(Available data)

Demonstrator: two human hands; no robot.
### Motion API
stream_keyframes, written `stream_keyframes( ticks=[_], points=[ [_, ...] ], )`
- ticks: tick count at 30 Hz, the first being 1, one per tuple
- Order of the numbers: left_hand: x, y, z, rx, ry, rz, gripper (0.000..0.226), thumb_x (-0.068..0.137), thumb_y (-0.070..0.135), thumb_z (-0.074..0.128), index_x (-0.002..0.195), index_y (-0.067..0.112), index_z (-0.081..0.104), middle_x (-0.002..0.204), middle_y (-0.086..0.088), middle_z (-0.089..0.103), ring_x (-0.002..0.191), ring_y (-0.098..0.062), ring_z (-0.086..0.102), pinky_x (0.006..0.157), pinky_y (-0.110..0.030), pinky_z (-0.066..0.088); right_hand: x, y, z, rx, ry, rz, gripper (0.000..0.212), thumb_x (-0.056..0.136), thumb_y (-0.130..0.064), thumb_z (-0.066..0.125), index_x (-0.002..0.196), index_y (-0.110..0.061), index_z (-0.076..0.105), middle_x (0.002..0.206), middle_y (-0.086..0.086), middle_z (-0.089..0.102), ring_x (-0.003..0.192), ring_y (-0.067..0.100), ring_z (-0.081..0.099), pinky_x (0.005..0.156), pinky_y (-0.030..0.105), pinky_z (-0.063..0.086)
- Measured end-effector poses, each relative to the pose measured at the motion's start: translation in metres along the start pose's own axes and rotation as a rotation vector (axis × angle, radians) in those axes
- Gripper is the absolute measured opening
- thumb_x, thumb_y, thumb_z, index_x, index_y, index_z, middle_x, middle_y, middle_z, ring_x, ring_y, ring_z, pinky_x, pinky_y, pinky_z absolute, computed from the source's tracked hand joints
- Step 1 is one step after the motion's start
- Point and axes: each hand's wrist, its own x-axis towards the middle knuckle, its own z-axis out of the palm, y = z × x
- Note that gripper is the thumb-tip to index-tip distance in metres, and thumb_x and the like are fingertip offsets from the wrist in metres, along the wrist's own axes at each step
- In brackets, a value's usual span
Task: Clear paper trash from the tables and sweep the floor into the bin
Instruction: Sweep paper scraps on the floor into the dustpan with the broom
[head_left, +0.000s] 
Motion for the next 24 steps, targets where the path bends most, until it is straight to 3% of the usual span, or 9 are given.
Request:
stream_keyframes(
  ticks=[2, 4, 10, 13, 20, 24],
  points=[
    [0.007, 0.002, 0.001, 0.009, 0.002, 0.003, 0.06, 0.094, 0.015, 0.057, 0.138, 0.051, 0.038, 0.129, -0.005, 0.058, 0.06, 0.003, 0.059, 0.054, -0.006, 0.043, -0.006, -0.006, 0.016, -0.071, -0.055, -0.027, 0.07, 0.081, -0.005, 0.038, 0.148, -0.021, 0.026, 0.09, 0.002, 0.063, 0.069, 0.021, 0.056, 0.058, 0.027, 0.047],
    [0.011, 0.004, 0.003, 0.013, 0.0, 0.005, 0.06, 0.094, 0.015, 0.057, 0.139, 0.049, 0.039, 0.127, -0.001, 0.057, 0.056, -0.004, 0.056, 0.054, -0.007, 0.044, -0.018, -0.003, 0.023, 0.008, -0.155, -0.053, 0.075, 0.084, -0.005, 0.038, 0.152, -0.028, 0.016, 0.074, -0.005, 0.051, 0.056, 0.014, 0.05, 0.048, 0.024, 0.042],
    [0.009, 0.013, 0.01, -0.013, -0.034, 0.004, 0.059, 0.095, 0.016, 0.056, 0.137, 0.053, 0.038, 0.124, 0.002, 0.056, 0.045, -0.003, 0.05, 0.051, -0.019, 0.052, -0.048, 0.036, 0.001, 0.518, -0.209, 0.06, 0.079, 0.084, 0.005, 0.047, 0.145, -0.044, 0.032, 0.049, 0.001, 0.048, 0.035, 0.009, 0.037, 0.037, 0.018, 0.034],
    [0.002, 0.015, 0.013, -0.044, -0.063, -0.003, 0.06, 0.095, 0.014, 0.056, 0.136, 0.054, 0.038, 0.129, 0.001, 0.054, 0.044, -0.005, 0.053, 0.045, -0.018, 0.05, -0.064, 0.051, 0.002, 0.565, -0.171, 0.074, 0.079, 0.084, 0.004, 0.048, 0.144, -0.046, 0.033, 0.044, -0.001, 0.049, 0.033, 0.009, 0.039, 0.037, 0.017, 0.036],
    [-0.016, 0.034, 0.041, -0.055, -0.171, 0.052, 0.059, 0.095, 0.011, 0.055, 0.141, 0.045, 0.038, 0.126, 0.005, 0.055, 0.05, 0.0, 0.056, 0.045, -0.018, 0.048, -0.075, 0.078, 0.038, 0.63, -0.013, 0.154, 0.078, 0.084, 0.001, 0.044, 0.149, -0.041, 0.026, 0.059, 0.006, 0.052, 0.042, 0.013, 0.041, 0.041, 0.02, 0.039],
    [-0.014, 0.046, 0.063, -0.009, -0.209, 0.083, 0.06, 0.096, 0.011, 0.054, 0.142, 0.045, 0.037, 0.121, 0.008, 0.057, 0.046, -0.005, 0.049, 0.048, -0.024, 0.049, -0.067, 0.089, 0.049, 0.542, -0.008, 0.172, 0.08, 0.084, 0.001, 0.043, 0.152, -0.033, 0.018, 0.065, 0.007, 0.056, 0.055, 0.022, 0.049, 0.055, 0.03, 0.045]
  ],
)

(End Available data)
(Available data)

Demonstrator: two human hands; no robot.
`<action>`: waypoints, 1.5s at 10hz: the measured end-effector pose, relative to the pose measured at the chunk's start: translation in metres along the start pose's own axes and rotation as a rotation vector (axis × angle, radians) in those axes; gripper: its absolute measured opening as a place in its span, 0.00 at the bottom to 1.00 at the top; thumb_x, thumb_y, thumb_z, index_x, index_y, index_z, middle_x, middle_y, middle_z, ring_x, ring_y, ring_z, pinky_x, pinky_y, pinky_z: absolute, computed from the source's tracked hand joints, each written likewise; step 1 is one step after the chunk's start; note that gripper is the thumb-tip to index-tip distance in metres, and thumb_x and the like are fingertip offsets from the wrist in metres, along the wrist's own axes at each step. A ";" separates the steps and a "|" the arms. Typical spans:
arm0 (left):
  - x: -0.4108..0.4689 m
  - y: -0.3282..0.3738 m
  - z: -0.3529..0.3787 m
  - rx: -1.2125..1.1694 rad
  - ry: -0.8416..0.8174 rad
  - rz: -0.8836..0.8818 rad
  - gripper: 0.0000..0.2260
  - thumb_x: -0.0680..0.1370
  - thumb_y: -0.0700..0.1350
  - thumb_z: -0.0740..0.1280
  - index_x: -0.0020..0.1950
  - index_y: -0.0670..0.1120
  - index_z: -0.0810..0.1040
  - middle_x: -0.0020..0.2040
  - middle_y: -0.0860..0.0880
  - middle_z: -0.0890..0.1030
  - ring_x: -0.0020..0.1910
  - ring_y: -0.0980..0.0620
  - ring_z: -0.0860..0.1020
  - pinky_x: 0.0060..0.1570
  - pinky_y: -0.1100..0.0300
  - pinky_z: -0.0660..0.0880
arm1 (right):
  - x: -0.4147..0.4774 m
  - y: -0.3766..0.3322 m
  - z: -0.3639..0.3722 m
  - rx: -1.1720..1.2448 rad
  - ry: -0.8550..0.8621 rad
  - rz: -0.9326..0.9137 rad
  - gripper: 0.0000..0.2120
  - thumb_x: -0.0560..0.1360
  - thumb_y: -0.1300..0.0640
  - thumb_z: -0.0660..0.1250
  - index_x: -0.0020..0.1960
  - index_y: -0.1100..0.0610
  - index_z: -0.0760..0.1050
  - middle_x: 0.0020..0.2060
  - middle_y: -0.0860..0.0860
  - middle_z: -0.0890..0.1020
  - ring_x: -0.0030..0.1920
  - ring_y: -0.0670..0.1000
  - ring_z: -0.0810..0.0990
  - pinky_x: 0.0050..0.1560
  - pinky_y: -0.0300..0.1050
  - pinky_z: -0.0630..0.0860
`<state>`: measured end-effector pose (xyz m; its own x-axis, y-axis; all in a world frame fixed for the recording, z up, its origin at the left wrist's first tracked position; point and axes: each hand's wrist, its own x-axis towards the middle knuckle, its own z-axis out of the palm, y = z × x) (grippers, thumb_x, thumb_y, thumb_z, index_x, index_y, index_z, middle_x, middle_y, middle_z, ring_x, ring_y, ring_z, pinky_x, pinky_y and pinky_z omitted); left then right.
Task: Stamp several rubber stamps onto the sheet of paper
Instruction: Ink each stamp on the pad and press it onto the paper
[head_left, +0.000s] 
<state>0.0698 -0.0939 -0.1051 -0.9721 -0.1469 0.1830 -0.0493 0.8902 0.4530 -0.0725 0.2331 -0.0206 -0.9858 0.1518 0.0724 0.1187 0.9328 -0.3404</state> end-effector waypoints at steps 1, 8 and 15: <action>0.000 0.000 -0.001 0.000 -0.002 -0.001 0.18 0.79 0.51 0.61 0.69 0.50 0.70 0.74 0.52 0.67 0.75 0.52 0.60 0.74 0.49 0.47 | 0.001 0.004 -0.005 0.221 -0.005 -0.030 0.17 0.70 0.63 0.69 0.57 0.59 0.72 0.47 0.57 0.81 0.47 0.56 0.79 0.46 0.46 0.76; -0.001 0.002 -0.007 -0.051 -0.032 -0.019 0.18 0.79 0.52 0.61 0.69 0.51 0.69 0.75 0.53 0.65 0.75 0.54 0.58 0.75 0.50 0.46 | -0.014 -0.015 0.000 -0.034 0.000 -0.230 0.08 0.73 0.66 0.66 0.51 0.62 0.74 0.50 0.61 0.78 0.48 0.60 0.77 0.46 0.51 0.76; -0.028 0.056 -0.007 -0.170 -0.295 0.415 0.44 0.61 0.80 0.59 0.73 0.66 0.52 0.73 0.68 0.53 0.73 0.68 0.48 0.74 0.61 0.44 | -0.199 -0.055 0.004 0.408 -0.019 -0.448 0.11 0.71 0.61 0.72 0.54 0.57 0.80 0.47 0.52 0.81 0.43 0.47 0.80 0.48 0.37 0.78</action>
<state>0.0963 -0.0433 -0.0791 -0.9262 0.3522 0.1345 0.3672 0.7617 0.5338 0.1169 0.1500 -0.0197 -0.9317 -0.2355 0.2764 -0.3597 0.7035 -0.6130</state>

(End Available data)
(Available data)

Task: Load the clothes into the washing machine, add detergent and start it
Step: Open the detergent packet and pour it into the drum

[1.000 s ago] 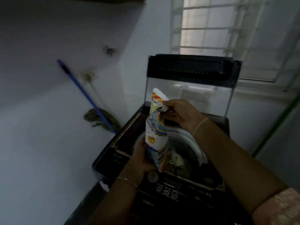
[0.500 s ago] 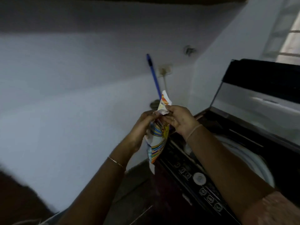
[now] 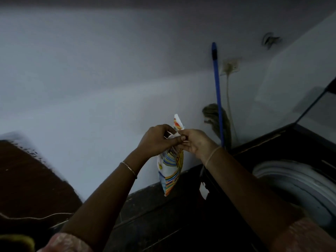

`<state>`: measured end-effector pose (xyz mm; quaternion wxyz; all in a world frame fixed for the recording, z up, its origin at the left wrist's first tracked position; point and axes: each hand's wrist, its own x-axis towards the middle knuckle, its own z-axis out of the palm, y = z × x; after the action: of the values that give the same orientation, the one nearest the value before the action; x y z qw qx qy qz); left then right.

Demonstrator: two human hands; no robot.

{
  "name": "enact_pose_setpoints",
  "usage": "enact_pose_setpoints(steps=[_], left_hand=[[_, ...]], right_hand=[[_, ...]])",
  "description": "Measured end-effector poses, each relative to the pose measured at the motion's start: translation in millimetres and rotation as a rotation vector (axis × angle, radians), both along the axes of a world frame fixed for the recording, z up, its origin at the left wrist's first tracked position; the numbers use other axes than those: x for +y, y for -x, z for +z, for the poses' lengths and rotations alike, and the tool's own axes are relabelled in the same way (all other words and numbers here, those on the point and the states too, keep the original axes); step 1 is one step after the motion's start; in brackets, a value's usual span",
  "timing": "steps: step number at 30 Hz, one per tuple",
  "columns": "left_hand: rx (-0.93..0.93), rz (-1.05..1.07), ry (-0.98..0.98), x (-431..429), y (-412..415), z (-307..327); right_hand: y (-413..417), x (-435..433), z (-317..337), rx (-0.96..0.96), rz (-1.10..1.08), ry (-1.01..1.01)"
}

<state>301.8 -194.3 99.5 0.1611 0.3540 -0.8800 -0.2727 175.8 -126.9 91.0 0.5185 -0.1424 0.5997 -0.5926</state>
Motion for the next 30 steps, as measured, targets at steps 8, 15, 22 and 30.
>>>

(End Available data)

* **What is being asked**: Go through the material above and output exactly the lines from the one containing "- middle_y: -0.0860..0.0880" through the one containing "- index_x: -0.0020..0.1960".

* **Answer area**:
  - middle_y: -0.0860..0.0880
  - middle_z: -0.0890..0.1030
  - ring_x: -0.0020..0.1910
  - ring_y: -0.0980..0.0620
  - ring_z: -0.0860..0.1020
  - pinky_x: 0.0060..0.1570
  - pinky_y: -0.1100..0.0300
  - pinky_z: -0.0660..0.0880
arm1 (right):
  - x: -0.4147..0.4774 m
  - y: -0.3766..0.3322 m
  - z: -0.3639..0.3722 m
  - rx: -1.1720..1.2448 rad
  - ry: -0.8550..0.8621 rad
  - rz: -0.9326..0.9137 rad
  - gripper: 0.0000..0.2120
  - thumb_x: -0.0560..0.1360
  - thumb_y: -0.1300..0.0640
  - thumb_z: -0.0660..0.1250
  - index_x: -0.0020..0.1960

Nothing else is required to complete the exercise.